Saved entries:
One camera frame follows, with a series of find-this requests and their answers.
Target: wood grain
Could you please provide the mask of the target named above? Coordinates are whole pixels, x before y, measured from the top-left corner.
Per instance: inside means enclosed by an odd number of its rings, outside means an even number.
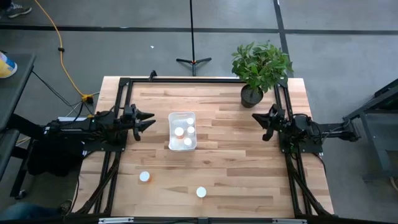
[[[115,101],[119,77],[104,77],[97,111]],[[251,118],[266,113],[275,102],[274,91],[252,109],[240,104],[243,84],[135,83],[131,103],[155,114],[157,121],[135,142],[131,133],[122,154],[112,215],[154,217],[293,217],[284,155],[275,135],[262,141],[264,130]],[[294,113],[310,114],[304,82],[289,79]],[[192,111],[197,117],[198,146],[192,152],[168,149],[168,115]],[[74,210],[89,198],[100,179],[104,153],[93,153],[81,167]],[[309,188],[333,212],[320,161],[304,154]],[[147,170],[152,180],[139,182]],[[196,189],[207,189],[205,198]],[[302,205],[302,194],[298,192]]]

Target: clear plastic container
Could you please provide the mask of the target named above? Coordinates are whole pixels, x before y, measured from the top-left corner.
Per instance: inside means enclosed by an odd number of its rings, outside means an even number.
[[[189,125],[187,120],[193,119],[193,124]],[[195,150],[197,146],[197,132],[195,126],[195,114],[193,112],[176,112],[169,114],[169,125],[170,125],[170,143],[169,149],[173,151],[192,151]],[[188,134],[188,128],[194,127],[195,132]],[[182,128],[184,130],[183,137],[178,138],[175,134],[177,128]],[[185,138],[190,138],[192,143],[190,146],[184,143]]]

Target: green leaves
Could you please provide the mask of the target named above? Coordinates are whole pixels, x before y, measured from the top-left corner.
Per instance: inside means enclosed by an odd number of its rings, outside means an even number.
[[[253,90],[266,92],[279,80],[287,78],[286,71],[293,72],[289,56],[269,43],[240,45],[231,54],[232,72],[244,80]]]

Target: person's foot
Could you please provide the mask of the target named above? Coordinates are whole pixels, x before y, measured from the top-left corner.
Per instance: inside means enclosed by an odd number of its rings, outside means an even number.
[[[31,10],[32,10],[31,7],[25,8],[20,4],[15,4],[12,2],[11,6],[8,7],[8,9],[6,9],[6,15],[8,16],[8,18],[12,19],[20,15],[26,15],[30,13]]]
[[[68,214],[70,208],[72,207],[72,200],[68,199],[64,202],[62,202],[58,208],[57,211],[59,212],[59,214],[61,215],[66,215]]]

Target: gray floor
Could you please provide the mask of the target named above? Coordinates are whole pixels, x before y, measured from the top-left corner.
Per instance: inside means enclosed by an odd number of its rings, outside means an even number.
[[[46,24],[47,18],[32,1],[31,15],[0,23]],[[40,0],[59,25],[120,27],[189,27],[185,0]],[[286,29],[396,30],[395,0],[280,0]],[[271,0],[194,1],[196,27],[275,29]],[[85,93],[100,89],[105,75],[190,76],[190,68],[175,58],[191,57],[190,34],[185,32],[62,32],[65,65]],[[280,46],[278,34],[196,33],[196,57],[213,60],[198,76],[233,76],[231,52],[252,41]],[[287,35],[295,70],[307,87],[315,121],[339,122],[366,102],[380,87],[398,77],[396,35]],[[51,31],[0,30],[0,49],[37,54],[35,71],[69,101],[78,95],[63,74],[58,39]],[[67,114],[67,108],[36,77],[31,77],[17,113],[36,123]],[[378,168],[366,138],[356,143],[329,139],[325,143],[328,183],[335,213],[342,217],[398,222],[398,192],[388,180],[364,183],[361,176]],[[13,160],[5,179],[18,167]],[[56,206],[70,198],[77,172],[66,178],[29,177],[27,201]],[[7,195],[9,181],[0,183],[0,209],[14,203]]]

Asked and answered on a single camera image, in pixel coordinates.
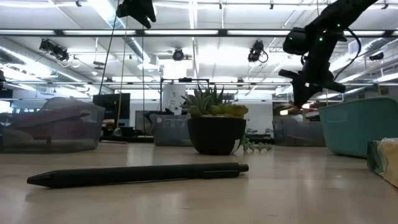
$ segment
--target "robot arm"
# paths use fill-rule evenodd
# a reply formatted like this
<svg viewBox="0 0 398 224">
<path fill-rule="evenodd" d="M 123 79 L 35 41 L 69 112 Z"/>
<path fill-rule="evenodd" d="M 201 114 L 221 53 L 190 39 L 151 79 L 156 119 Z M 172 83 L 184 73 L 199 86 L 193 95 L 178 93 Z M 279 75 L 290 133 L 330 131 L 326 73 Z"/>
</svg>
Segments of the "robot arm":
<svg viewBox="0 0 398 224">
<path fill-rule="evenodd" d="M 284 51 L 295 55 L 308 53 L 303 69 L 298 73 L 279 72 L 279 75 L 292 79 L 295 106 L 301 108 L 323 88 L 345 92 L 344 85 L 334 82 L 329 59 L 337 42 L 347 41 L 343 31 L 376 1 L 337 0 L 304 28 L 294 27 L 290 31 L 283 45 Z"/>
</svg>

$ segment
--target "teal bin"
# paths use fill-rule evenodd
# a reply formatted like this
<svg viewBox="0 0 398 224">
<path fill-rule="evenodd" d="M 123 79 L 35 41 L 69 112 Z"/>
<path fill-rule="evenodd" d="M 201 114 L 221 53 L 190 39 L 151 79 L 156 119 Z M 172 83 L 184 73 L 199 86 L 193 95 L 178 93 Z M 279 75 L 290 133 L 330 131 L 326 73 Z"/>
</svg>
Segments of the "teal bin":
<svg viewBox="0 0 398 224">
<path fill-rule="evenodd" d="M 368 140 L 398 137 L 398 102 L 380 97 L 319 109 L 327 148 L 336 154 L 366 158 Z"/>
</svg>

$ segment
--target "plant pot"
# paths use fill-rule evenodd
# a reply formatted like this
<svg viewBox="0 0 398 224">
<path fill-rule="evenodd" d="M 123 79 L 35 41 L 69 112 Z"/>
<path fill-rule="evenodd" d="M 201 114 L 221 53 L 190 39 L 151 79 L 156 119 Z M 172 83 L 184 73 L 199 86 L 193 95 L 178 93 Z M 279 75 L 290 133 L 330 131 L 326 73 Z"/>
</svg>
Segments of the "plant pot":
<svg viewBox="0 0 398 224">
<path fill-rule="evenodd" d="M 205 155 L 230 155 L 238 150 L 246 129 L 240 118 L 192 118 L 188 132 L 193 147 Z"/>
</svg>

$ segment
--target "desk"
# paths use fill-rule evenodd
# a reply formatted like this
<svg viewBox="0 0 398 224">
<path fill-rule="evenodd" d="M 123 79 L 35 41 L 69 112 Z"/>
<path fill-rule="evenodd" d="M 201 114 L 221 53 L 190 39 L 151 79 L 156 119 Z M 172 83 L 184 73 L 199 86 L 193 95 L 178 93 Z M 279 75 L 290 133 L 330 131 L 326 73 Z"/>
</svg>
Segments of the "desk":
<svg viewBox="0 0 398 224">
<path fill-rule="evenodd" d="M 180 180 L 74 189 L 27 185 L 55 169 L 206 162 L 247 163 L 237 179 Z M 4 224 L 396 223 L 398 190 L 366 161 L 320 147 L 202 156 L 190 147 L 105 144 L 69 154 L 0 154 Z"/>
</svg>

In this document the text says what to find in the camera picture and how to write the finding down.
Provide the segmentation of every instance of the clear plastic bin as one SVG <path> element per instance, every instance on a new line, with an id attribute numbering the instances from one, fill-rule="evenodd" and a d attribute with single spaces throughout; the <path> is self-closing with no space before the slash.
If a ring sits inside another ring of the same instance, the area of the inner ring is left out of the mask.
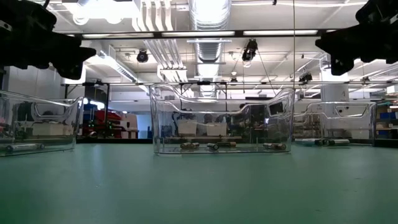
<path id="1" fill-rule="evenodd" d="M 150 87 L 155 153 L 290 151 L 294 90 L 268 101 L 187 98 Z"/>
<path id="2" fill-rule="evenodd" d="M 295 143 L 306 146 L 374 144 L 376 103 L 310 103 L 306 112 L 295 114 Z"/>
<path id="3" fill-rule="evenodd" d="M 0 156 L 73 149 L 82 98 L 45 100 L 0 91 Z"/>

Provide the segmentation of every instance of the security camera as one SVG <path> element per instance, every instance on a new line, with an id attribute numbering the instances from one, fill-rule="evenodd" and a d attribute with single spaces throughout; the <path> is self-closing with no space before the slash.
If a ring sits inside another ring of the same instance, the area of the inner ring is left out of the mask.
<path id="1" fill-rule="evenodd" d="M 138 55 L 137 55 L 137 61 L 140 63 L 145 63 L 148 61 L 148 54 L 147 54 L 147 50 L 140 50 Z"/>

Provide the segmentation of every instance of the ventilation duct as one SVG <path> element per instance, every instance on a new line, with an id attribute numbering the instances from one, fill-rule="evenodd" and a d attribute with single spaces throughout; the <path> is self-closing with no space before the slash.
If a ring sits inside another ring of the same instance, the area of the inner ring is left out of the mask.
<path id="1" fill-rule="evenodd" d="M 192 29 L 194 30 L 225 30 L 231 13 L 231 0 L 189 0 Z M 223 51 L 223 43 L 196 43 L 198 74 L 201 79 L 215 79 L 218 75 Z M 201 94 L 214 96 L 209 87 L 201 86 Z"/>

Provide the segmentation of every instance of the black mechanical arm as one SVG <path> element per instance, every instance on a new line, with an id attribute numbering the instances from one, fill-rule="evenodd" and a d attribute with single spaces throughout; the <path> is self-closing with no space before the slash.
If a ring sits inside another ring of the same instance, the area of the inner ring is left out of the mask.
<path id="1" fill-rule="evenodd" d="M 80 79 L 83 62 L 96 50 L 80 47 L 79 38 L 52 32 L 56 22 L 40 4 L 0 0 L 0 65 L 46 69 L 51 63 L 62 77 Z"/>
<path id="2" fill-rule="evenodd" d="M 357 13 L 358 25 L 327 32 L 315 45 L 331 55 L 332 75 L 342 75 L 360 58 L 369 63 L 398 61 L 398 1 L 369 0 Z"/>

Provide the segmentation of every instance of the green table surface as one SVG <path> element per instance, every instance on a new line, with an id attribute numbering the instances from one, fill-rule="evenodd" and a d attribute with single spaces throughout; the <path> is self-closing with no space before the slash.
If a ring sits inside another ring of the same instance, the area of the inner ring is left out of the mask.
<path id="1" fill-rule="evenodd" d="M 156 156 L 80 144 L 0 158 L 0 223 L 398 223 L 398 150 Z"/>

What this task involves - Check each line above for "find" and give the number of lines that match, nothing more.

Task solution - 2